Theories like Ockham’s were put forward by many later medieval writers. The leaders of the Conciliar movement studied Ockham (d’Ailly, for example, produced an abbreviatio of Ockham’s Dialogus) and were also influenced directly by the canonist tradition that had influenced Ockham (Tierney 1955). Gerson’s conception of a body whose members had individual rights prior to any enactment by that body, rights that include a right to self-defense and also certain ‘‘political’’ powers (Tierney 1997:220-225), echoes both Ockham and the canonist tradition.

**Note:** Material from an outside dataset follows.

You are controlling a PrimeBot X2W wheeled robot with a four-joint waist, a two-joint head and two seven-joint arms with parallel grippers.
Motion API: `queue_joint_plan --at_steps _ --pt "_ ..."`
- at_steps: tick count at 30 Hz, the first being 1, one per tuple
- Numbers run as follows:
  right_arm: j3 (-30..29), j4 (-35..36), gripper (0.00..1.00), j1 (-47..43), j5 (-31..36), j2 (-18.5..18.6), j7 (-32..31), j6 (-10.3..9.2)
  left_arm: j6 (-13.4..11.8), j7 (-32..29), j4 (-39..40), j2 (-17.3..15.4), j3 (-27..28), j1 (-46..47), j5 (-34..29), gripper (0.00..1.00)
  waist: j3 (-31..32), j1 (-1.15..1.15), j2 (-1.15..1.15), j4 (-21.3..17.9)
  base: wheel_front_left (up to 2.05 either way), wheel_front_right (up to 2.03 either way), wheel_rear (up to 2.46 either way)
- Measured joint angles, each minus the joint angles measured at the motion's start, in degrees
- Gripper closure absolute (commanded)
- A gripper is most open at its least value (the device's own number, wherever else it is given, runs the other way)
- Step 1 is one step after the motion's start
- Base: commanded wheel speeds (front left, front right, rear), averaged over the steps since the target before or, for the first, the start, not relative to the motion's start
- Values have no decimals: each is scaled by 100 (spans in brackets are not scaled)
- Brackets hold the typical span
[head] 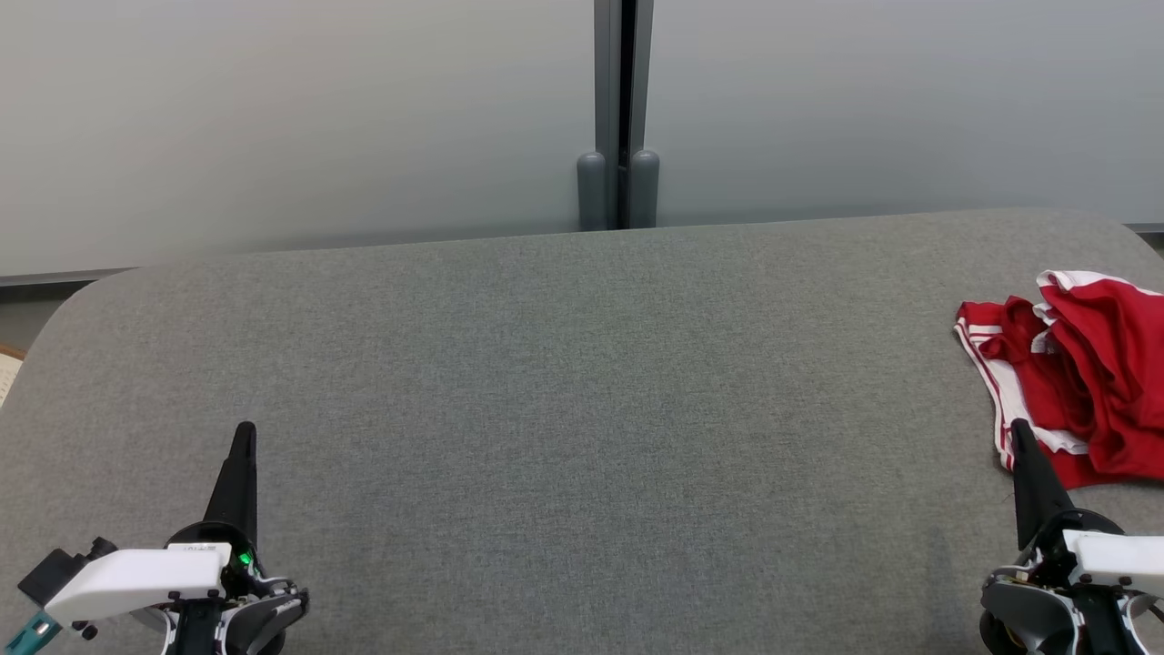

The political theory of Locke’s Second Treatise has obvious similarities with Ockham’s; the Conciliarists are the most likely medium of transmission of fourteenth century ideas into the seventeenth century (see Oakley).

Though the general architecture of natural rights political theory did not change much, if at all, after Ockham, later writers made interesting contributions. Vitoria, de Soto and Suarez extended and strengthened the natural right to freedom. In defending the rights of the Indians, Vitoria followed Scotus (Flueler, vol. 1:75-81) in rejecting, or greatly modifying, Aristotle’s doctrine of natural slavery: the less intelligent may need leadership, but it is unjust to subordinate their interests to the interests of the intelligent. Aristotle did not mean ‘‘that it is lawful to seize the goods and lands, and enslave and sell the persons, of those who are by nature less intelligent’’ (Vitoria 1991:251). Even if it were true, as Spaniards allege, that the Indians are less intelligent, they have a right to their property and to their freedom. Vitoria reflected on the duty or right of self-preservation and argued that the duty of selfpreservation leaves an individual free in some cases to accept his own death for the sake of others (Tierney 1997:299). De Soto says that an individual is not bound to preserve his own life at the cost of great pain, for example, by undergoing amputation (Brett 1997:161). In attributing to individuals some choice in respect of their own survival (though not to the extent of approving suicide) these authors are acknowledging a natural right to freedom that is not merely an implication of natural duties. Similarly Sutirez (II. xiv.15-16, vol. 4:32-34; cf. Tierney 1997:306) tried to strengthen the foundations of freedom and the right to use things to sustain life by postulating that these rights pertain to natural law ‘‘positively,’’ that is, not merely in the sense that natural law leaves these open as possible choices, but in the sense that there is a presumption in their favor, so that they cannot be abolished without good reasons.